Resim sanatının gelişimi açısından önem taşıyan bir diğer konu da fotoğraf sanatıdır. Fransa’dan 19 Ağustos 1839’da dünyaya açıklanan bu buluş kısa süre içerisinde İstanbul’da birçok dilde yayımlanan Takvim-i Vekayi gazetesinin 28 Ekim 1839 tarihli nüshasıyla Osmanlı halkına duyurulmuştur. İstanbul’da faaliyette bulunan ilk fotoğrafçı İtalyan Carlo Naya, 1845 yılında Beyoğlu’nda açtığı stüdyodaki çalışmalarını 1857’ye kadar sürdürmüştür.

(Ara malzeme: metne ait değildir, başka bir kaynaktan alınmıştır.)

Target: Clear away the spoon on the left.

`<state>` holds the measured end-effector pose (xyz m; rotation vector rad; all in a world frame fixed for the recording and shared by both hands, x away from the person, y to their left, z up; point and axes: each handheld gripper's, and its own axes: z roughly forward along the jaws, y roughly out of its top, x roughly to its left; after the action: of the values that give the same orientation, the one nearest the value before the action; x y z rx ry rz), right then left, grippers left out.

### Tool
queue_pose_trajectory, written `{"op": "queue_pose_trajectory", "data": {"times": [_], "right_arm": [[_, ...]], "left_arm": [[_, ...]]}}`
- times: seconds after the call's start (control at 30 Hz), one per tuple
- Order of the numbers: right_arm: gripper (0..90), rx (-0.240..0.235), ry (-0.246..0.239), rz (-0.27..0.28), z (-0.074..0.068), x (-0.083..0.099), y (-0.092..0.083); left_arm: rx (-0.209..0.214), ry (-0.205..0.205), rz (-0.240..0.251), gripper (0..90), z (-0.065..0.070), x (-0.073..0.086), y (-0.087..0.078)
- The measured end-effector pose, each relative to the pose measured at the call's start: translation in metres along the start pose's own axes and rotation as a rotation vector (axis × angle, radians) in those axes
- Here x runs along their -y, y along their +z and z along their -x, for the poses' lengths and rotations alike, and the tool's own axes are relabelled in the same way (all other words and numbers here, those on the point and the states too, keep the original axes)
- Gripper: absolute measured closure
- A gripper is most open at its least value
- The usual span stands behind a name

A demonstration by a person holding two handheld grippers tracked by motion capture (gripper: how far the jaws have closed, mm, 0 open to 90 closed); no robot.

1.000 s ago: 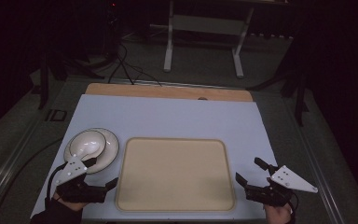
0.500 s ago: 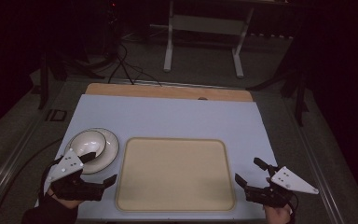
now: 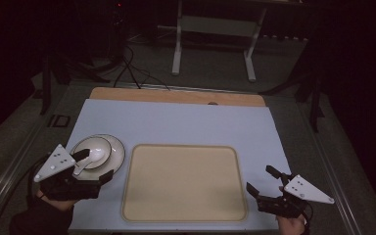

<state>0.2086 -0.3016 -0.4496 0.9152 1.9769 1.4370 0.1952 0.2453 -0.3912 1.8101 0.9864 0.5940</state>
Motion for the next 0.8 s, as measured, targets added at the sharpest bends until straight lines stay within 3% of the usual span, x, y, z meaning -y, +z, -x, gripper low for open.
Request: {"op": "queue_pose_trajectory", "data": {"times": [0.2, 0.37, 0.57, 0.8], "right_arm": [[12.0, 0.004, -0.003, -0.005, 0.0, 0.0, 0.001], [12.1, 0.008, -0.001, -0.004, 0.0, 0.001, 0.001], [12.2, 0.005, -0.003, -0.01, -0.001, 0.001, 0.002], [12.2, -0.006, -0.007, -0.016, -0.001, 0.001, 0.006]], "left_arm": [[-0.034, -0.016, 0.008, 6.3, -0.008, -0.002, -0.007], [-0.056, -0.047, -0.022, 6.3, -0.018, 0.007, -0.007], [-0.107, -0.137, -0.057, 6.3, -0.038, 0.026, -0.004], [-0.147, -0.206, -0.075, 6.3, -0.052, 0.042, -0.004]]}}
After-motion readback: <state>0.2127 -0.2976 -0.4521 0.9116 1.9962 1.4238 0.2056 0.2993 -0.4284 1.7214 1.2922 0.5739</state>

Plastik sanatlar eğitiminin kurumsallaştırılması yönünde ilk adım, Sanayi-i Nefise Mektebi’nin (Sanayi-i Nefise Mekteb-i Âlisi) kurulmasıyla atılmıştır. Bu okul, Sultan II. Abdülhamid Dönemi’nde 1883 yılında, Osman Hamdi Bey’in (Resim 6.17-6.18) ve Mithat Paşa, Ahmet Vefik Paşa gibi dönemin devlet adamlarının öncülüğünde açılmıştır. Kurumun 1916’ya kadar kullandığı ilk binası, mimar Alexander Vallaury tarafından tasarlanan ve bugün İstanbul Eski Şark Eserleri Müzesi olarak bilinen yerdir. 1926’da Güzel Sanatlar Akademisi, 1969’da İstanbul Devlet Güzel Sanatlar Akademisi ismini almış, 1982’de de Mimar Sinan Üniversitesi’ne dönüştürülmüştür. Paris’teki Güzel Sanatlar Akademisi (The École Nationale Supérieure des Beaux-Arts)’nin örnek alındığı bu kurumda önceleri yabancılar, daha sonra Avrupa’da eğitim almış Türk ressamlar, mimarlar ve heykeltıraşlar eğitim vermiş, dolayısıyla Avrupa’yla iletişimin kurulduğu öncü bir sanat kurumu olmuştur.

Cumhuriyet Döneminde Resim ve Heykel Sanatı

Cumhuriyetin ilanından sonra kurulan ilk sanat topluluğu, Müstakil Ressamlar ve Heykeltıraşlar Birliği’dir. 1920’li yıllarda Paris, Münih gibi Avrupa merkezlerinde eğitim gören sanatçılar, kurdukları bu birlikle yeni anlayışlarını yaymaya çalışmışlardır. 1927-1928’de sergiler gerçekleştirmelerine karşılık daha çok 1929’da Ankara Etnografya Müzesi’nde açtıkları sergiyle gündeme gelmişlerdir. Sanatçıları, kendilerinden önceki kuşağın sanat anlayışına karşı çıkarak, yeni kurulmuş olan Cumhuriyet’i temsil eden ulusal bir sanata yön vereceklerini açıklamışlardır. Bu grup 1929-1948 arasında İstanbul, Ankara ve diğer Anadolu şehirlerini gezerek çok sayıda sergi açmıştır.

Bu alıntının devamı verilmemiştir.